Wolf's Lair: Bud Wolf's Storybook Castle in Hollywoodland
Chief among the misconceptions about Wolf's Lair, the beautiful Loire-style castle on Durand Drive, is that its name has something to do with wolves; certainly the wolf's head placard on the front gate implies it. Nevertheless, Wolf's Lair was named not for the animal but the man who built it: Bud Wolf.
Wolf was a real estate developer; he also owned the Texaco station that stood on the site of Beachwood Market's parking lot. As lord and master of Wolf's Lair, he also may have been the archetypal early Hollywoodlander: an eccentric bon vivant. When not at home in his splendid turreted mansion with views of Lake Hollywood, the Hollywood Sign and the Observatory, Wolf enjoyed playing golf and driving his gull-wing Mercedes. He had a mistress named Diane. (His wife suffered from mental illness.) He employed the alcoholic former caretaker of the Hollywoodland Sign as a full-time handyman. He also kept an exotic pet: a gibbon whose howls ricocheted around the canyon. The gibbon lived in a tree during the day; at night he supposedly retired to a room in one of the turrets.

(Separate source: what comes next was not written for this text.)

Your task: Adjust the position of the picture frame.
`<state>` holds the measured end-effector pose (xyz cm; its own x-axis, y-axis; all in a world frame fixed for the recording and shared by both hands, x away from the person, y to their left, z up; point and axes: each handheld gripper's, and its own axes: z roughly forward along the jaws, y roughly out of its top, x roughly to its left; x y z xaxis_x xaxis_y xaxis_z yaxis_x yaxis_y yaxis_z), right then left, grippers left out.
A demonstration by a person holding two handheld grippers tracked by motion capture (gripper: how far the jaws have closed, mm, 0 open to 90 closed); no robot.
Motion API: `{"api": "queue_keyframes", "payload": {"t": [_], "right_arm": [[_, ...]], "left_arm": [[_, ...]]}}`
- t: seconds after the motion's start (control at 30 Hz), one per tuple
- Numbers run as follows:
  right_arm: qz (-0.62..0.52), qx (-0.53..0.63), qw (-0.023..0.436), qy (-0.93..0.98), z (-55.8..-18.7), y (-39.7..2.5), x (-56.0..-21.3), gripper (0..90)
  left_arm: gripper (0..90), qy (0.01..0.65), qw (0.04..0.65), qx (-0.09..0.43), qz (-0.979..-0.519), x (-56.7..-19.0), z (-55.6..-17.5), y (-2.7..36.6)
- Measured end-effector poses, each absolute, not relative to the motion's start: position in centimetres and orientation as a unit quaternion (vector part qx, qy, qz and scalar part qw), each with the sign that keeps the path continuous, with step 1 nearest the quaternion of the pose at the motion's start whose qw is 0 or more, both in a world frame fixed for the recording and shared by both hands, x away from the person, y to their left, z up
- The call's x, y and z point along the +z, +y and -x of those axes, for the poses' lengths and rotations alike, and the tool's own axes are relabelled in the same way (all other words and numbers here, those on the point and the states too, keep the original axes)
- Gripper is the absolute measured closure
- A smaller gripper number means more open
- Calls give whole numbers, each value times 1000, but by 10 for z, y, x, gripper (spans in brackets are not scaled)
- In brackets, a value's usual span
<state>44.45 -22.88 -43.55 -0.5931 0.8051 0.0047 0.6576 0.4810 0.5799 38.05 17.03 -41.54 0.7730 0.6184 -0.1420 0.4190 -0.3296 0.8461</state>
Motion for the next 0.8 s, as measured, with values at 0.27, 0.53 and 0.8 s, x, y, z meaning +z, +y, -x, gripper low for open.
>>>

Wolf's Lair is notable not only as a fine example of the French château architecture that was the rage in Hollywood during the 1920's but as an example of mid-century architecture as well, as Wolf later commissioned a guest house by the architect John Lautner. Although the exterior resembles a plainer version of the main house, its interior is pure Lautner, with wood-beamed ceilings, stone pillars and lots of glass. The guest house is one of three commissions John Lautner designed in Beachwood Canyon, the most famous of which is the glass-fronted addition of Beachwood Market, built in 1952.
Wolf's Lair's western facade. Lautner's guest house is at left.
Beachwood Market's Lautner addition, at right.
Until I went up to Wolf's Lair the other day to take pictures of its neighbor, Castillo del Lago, I hadn't realized it too was for sale. (How long has it been since both lakeside mansions were on the market simultaneously?) Price:$4.695 million, for 3.3 acres, 8 bedrooms, six baths, a pool and gardens. And the most enormous stone walls imaginable, from granite quarried in Bronson Canyon. (Agent: Ernie Carswell, Teles Properties)
Even by the fairytale standards set by Hollywoodland's developers, Wolf's Lair's charm is exceptional. At once massive and delicate, it rises above Lake Hollywood like something out of a dream.
I am grateful to Harry Williams for biographical information about Bud Wolf.